Le plus consternant, c’est que l’Afghanistan dispose d’un cadre juridique robuste en matière de protection des femmes et de ceux qui défendent leurs droits. Le problème est que ces lois n’existent trop souvent que sur le papier. Les organes gouvernementaux et les fonctionnaires chargés de protéger les femmes ne sont pas dotés de ressources suffisantes et ne bénéficient pas du soutien requis pour mener leur travail à bien.

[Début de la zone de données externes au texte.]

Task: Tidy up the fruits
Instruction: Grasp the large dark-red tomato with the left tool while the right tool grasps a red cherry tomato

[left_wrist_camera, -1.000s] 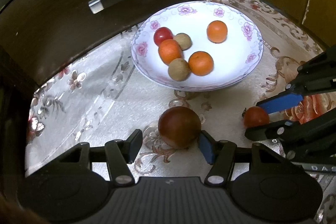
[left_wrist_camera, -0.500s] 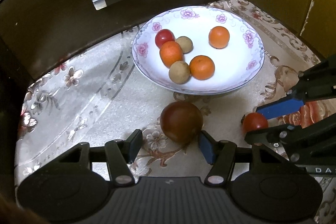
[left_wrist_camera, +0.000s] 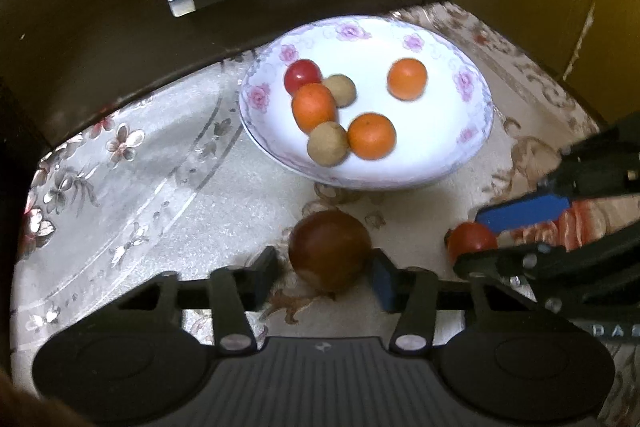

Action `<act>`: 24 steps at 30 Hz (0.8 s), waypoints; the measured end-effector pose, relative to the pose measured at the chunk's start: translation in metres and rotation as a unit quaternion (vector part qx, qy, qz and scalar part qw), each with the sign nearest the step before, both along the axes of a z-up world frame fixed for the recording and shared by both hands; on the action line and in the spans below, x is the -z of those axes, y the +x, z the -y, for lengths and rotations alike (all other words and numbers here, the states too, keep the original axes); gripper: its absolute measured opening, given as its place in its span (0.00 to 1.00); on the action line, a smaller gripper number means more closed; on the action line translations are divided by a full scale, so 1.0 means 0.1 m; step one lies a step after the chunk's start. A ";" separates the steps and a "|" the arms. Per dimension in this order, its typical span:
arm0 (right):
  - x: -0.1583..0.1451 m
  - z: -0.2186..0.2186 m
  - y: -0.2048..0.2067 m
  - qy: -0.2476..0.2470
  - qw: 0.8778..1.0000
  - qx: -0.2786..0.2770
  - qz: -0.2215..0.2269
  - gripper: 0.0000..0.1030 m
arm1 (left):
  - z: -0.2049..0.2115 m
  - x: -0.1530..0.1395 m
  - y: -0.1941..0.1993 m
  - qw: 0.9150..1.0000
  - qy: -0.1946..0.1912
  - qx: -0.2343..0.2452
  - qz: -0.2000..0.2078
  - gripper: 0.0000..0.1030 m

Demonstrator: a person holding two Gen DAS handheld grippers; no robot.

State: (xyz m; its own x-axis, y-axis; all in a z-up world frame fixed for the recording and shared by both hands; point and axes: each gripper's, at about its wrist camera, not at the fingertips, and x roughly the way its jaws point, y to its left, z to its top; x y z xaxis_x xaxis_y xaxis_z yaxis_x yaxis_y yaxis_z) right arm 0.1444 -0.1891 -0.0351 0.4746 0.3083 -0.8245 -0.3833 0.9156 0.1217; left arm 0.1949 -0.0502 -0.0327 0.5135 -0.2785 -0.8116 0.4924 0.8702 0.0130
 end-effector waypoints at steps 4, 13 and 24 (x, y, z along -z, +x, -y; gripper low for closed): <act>-0.01 0.01 0.00 0.001 1.000 0.001 0.002 0.22 | 0.00 -0.01 0.02 1.000 -0.009 -0.010 -0.003 0.48; -0.13 0.08 0.03 0.011 1.000 0.011 0.017 0.13 | -0.03 -0.08 -0.07 1.000 -0.009 -0.006 -0.001 0.47; -0.08 0.02 0.04 0.014 1.000 -0.005 0.007 0.16 | -0.10 -0.02 -0.10 1.000 0.001 -0.007 -0.008 0.47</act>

La loi relative à l’élimination de la violence contre les femmes, adoptée en 2009, a érigé en infraction toute une série d’actes violents envers les femmes et a constitué un tournant pour les droits des femmes. Des années plus tard, elle n’est mise en œuvre qu’irrégulièrement ; même quand des femmes osent signaler avoir été victimes de violences domestiques ou d’autres agressions, le taux de condamnation est terriblement faible.

Mais notre rapport n’est pas que pessimisme et désolation - il s’agit aussi d’une célébration de ces personnes courageuses. En gérant des centres d’accueil pour femmes, en réclamant la parité au sein du gouvernement ou en construisant un réseau étendu de groupes de la société civile, les Afghanes elles-mêmes se sont beaucoup battues pour obtenir certaines avancées de taille depuis 2001.

Ces avancées sont cependant désormais menacées, à mesure que les forces conservatrices gagnent du terrain en Afghanistan et que les fonds d’aide et l’intérêt de la communauté internationale pour le pays s’amenuisent. Ces dernières années, nous avons constaté une augmentation considérable des menaces, manœuvres d’intimidation et agressions visant ceux qui sont en première ligne du combat pour la promotion et la protection des droits des femmes. Si les talibans et d’autres groupes d’opposition armés sont responsables de la majorité des attaques, il est frappant de voir que les militantes sont menacées et agressées de toutes parts - par des chefs de guerre entretenant des liens avec les autorités, des représentants du gouvernement et même des membres de leur famille.

Le gouvernement afghan doit commencer à prendre ses responsabilités afin de sérieusement garantir la protection des défenseures des droits humains. Il convient d’adopter des mesures concrètes afin que toutes les allégations de menaces ou d’attaques contre les défenseures des droits humains qui sont signalées donnent lieu à des enquêtes et que les auteurs présumés soient traduits en justice. Il est par ailleurs urgent de renforcer les capacités d’action du ministère des Affaires féminines et des services qui en dépendent dans les provinces.

La communauté internationale a en outre un rôle crucial à jouer, et ne doit pas abandonner l’Afghanistan ni ceux qui mettent leur vie en jeu pour défendre les droits humains. Certaines avancées notables ont été soutenues par les donateurs internationaux depuis 2001, mais elles ont jusqu’à maintenant été limitées et ont été obtenues au coup par coup. À l’heure où les fonds d’aide se réduisent, les gouvernements internationaux doivent accorder une priorité élevée aux initiatives de soutien et à l’attribution de ressources aux défenseures des droits humains dans les zones du pays où règnent l’insécurité et l’instabilité.

L’Union européenne et plusieurs missions diplomatiques ont récemment lancé un programme qui semble prometteur. Une fois opérationnel, il proposera une protection d’urgence et un suivi continu aux défenseurs des droits. Cette stratégie n’a cependant pas encore été testée, et on ignore encore si sa mise en œuvre sera efficace.

Ce mardi 7 avril, j’ai eu la chance de me trouver à Kaboul pour effectuer le lancement de notre rapport avec plusieurs des militantes courageuses ayant particulièrement besoin que nous continuions à nous engager. Leur engagement est source d’inspiration, et nous donne de l’espoir pour l’avenir de l’Afghanistan. La prochaine fois que je serai en Afghanistan, j’espère que le gouvernement et ses soutiens internationaux auront traduit leurs paroles et leurs engagements en actes significatifs.